"Anakku, kumis harimau yang kamu berikan ini sebagai tanda pembayaran akan nasihat yang dan pelayanan yang kuberikan kepadamu," kata sang pertapa dengan lembut.
 "Lalu dimana ramuannya, obat untuk suami saya agar sifat-sifatnya bisa kembali seperti semula?", tanya Soh-ji heran karena pertapa itu tidak membuat ramuan.
"Begini anakku. Coba jawab pertanyaanku, apakah suamimu berperilaku lebih keji daripada harimau yang kamu ambil kumisnya ini? Apakah suamimu lebih menakutkan daripada harimau yang kamu datangi?
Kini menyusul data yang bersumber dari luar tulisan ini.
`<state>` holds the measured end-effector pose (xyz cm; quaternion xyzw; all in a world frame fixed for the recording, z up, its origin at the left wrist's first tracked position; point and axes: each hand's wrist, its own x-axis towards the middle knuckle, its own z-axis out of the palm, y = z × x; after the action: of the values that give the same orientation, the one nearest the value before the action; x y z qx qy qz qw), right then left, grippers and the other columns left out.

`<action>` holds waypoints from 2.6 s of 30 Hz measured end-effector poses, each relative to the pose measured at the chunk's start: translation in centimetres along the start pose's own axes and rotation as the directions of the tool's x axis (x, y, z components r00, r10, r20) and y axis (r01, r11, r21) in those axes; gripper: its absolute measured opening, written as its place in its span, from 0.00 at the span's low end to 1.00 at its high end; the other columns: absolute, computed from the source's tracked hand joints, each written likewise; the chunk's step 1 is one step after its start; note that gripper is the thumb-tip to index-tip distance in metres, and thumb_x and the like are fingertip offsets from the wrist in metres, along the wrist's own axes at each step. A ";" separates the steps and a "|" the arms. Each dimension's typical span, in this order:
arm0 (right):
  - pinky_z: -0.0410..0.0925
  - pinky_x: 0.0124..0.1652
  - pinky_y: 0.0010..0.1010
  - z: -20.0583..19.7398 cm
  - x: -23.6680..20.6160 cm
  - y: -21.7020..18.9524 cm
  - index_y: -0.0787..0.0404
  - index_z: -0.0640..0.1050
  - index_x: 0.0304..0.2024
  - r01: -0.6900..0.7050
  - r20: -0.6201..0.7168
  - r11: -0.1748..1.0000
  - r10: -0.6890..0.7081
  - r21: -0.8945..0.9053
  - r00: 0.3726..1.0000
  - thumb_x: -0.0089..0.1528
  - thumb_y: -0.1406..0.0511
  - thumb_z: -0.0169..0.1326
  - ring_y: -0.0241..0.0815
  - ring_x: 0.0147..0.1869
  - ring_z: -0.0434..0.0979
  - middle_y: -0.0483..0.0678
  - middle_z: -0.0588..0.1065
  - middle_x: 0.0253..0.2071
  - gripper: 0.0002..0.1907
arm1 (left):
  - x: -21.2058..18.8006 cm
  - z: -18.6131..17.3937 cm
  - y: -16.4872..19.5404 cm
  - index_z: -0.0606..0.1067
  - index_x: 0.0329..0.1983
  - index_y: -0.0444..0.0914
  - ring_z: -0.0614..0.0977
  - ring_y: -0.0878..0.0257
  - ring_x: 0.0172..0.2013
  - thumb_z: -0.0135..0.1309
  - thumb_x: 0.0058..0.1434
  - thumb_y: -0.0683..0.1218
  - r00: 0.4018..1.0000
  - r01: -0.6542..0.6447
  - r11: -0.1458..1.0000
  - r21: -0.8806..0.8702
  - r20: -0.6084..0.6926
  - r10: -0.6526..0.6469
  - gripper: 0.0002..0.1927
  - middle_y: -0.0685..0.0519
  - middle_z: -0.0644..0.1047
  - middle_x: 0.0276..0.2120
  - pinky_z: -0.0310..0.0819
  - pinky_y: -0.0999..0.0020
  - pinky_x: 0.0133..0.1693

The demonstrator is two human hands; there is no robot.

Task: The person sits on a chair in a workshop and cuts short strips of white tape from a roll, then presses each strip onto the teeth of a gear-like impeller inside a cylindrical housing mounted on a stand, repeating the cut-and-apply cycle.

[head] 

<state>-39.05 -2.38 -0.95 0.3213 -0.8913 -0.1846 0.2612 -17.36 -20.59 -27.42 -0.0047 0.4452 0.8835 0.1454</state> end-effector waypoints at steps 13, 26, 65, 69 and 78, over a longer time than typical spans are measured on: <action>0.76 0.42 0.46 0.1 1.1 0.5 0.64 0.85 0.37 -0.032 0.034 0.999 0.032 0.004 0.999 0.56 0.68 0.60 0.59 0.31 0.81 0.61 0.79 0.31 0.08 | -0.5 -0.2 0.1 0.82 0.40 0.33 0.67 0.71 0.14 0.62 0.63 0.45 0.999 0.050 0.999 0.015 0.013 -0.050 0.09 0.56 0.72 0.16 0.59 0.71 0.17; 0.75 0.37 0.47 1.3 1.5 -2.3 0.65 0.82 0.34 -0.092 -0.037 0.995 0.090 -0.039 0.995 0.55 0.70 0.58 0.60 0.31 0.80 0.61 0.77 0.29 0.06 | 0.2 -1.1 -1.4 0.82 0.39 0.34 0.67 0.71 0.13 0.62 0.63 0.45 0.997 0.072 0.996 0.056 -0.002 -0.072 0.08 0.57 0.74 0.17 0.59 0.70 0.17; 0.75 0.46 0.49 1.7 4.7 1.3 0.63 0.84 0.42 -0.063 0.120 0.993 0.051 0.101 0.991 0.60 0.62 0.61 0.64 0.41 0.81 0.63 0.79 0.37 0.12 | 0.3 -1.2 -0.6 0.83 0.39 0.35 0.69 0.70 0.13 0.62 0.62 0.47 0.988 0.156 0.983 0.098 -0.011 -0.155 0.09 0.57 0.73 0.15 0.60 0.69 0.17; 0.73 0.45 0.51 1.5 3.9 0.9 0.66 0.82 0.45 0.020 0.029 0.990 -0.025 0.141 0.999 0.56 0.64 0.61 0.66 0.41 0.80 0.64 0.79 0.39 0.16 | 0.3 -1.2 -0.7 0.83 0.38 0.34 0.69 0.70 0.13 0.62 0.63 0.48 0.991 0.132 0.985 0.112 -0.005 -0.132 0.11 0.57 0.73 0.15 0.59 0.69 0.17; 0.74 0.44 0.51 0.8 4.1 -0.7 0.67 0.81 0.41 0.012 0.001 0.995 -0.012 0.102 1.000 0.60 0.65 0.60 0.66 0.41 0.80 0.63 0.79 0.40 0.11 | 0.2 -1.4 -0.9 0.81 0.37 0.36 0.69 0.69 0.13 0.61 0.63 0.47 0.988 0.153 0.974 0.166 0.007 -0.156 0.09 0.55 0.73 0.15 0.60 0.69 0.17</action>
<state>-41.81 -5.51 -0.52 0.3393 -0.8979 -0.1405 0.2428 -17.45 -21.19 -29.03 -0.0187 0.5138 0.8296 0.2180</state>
Anakku, jika binatang buas besar yang berbahaya itu dapat kamu jinakkan dengan sikap lembut dan penuh kasih serta perhatian yang dipenuhi kasih sayang, tahukah kamu bahwa kamu dapat menjinakkan suamimu dengan cara yang sama?"
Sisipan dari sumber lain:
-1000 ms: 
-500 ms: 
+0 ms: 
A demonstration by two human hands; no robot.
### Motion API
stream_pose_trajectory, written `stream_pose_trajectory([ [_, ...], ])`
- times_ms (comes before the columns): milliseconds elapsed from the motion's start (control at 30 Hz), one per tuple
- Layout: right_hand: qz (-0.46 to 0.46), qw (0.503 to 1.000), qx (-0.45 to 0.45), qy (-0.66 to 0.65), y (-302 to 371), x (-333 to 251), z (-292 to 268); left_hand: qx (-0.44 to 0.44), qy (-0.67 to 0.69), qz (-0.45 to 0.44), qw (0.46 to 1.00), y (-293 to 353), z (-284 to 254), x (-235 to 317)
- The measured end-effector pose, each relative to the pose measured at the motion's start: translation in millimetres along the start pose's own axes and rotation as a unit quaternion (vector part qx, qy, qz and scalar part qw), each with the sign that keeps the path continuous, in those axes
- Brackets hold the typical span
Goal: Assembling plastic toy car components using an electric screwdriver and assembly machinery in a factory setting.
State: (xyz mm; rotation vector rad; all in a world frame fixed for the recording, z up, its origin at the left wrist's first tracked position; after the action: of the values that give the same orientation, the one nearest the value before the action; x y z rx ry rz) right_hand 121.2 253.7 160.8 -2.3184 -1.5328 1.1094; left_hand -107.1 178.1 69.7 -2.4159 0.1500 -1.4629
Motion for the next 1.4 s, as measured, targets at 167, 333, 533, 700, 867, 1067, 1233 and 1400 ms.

Mendengar nasihat sang pertapa, Soh-ji ternganga, kemudian menangis dengan air mata membasahi wajahnya.
"Guru, sekarang saya mengerti apa yang guru maksudkan. Saya bisa melihat harimau dan saya bisa melihat suami saya yang sekarang. Tidak banyak perbedaan. Jadi, benar apa yang Guru katakan. Jika harimau itu bisa saya jinakkan, maka saya pun bisa menjinakkan suami saya, dengan sikap dan perlakuan yang sama."
Soh-ji lalu melangkah ke pintu, berbalik dan berkata kepada sang pertapa yang tersenyum kepadanya.
"Terima kasih Guru. Sekarang saya tahu apa yang harus saya lakukan."